Ia terpaksa harus meninggalkan buku itu di meja kecil yang berada di pojok ruangan berdekatan dengan jendela, itu semua agar Chris tidak curiga. "Cepat siap-siap! Ayah tunggu di mobil," seru Mr. Ex seraya berjalan melewati Chris.

"Ke mana lagi?"

"Irlandia Utara. Ayo, cepat! Ayah tidak mau mendengarkan alasan apa pun!" Mr. Ex sudah hilang dari pandangan. Padahal, Chris belum selesai mengeluarkan semua sanggahannya.

"Astaga! Padahal ini hari libur, kenapa persembahan tidak diliburkan saja!" Chris menepuk jidatnya pasrah, ia benar-benar tidak bisa mencari cara untuk membantah sang ayah. "Kapan aku bisa bebas dari semua ini? Argh!" Pemuda itu berdecih seraya bangkit dengan malas.

ΦΦΦ

"Kau sudah sadar?" sambut seseorang saat melihat Emely mulai membuka mata. Dia adalah Mrs. Calisa, wanita paruh baya yang tinggal di apartemen lantai bawah.

"Mrs. Calisa, apa yang terjadi padaku? Dan ... ini di mana?" Gadis itu tampak tidak mengerti.

"Tadi aku menemukanmu pingsan di halaman gedung. Karena aku tidak tahu kau tinggal di apartemen nomor berapa, jadi aku membawamu ke apartemenku saja. Aku hanya ingat kau tinggal di lantai dua." Penjelasan Mrs. Calisa akhirnya mampu membuat Emely teringat akan penyebab dirinya pingsan.

"Maaf, aku sudah merepotkanmu."

"Tidak, santai saja. Memangnya apa yang terjadi padamu, Nak?" Mrs. Calisa mulai menatap Emely serius.

Gadis itu terdiam sejenak. "Mungkin aku kelelahan karena habis membersihkan halaman tadi," jawabnya berbohong.

"Ternyata ada juga orang yang bersedia membersihkan halaman. Biasanya, penghuni lain tidak peduli dengan hal itu." Ucapan Mrs. Calisa membuat Emely gugup. "Kau istirahat saja dulu. Aku akan mengambil makanan untukmu," lanjutnya seraya berdiri.

Sontak gadis itu menahan pergerakan Mrs. Calisa. "Tidak perlu, Mrs. Calisa. Aku akan kembali ke apartemenku saja."

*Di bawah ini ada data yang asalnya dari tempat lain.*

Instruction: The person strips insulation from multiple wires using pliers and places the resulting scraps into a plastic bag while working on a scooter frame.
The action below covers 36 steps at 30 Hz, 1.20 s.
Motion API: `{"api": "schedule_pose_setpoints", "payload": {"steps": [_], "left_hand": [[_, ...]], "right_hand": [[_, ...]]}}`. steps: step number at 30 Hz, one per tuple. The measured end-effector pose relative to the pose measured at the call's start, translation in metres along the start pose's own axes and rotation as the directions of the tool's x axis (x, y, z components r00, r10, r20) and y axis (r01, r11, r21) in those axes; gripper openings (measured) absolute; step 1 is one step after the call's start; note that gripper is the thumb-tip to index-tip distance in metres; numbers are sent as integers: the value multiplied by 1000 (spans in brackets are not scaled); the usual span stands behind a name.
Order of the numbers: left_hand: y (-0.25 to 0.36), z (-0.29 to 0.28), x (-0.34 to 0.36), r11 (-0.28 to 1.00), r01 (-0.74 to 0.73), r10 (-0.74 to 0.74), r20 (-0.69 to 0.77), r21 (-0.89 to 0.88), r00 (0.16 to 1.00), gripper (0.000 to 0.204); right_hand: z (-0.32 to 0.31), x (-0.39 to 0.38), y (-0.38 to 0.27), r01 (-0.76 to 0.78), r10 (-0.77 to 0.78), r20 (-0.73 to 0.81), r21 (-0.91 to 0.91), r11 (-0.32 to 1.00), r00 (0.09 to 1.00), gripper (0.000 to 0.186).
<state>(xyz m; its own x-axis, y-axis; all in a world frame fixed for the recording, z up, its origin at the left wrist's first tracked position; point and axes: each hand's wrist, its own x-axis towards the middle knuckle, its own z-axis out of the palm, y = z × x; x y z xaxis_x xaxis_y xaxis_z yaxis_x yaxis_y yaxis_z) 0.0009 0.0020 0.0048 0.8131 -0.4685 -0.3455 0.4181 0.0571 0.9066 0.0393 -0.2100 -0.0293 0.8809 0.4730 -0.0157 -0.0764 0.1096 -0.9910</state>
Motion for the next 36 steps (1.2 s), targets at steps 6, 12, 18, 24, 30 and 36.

"Jangan begitu. Sebagai sesama penghuni apartemen di gedung ini, aku ingin memperlakukanmu dengan baik. Jadi, setidaknya kau makanlah sedikit masakanku."

Emely jadi merasa tidak enak jikalau menolak permintaan Mrs. Calisa yang sudah menolongnya. "Baiklah," timpalnya mengangguk.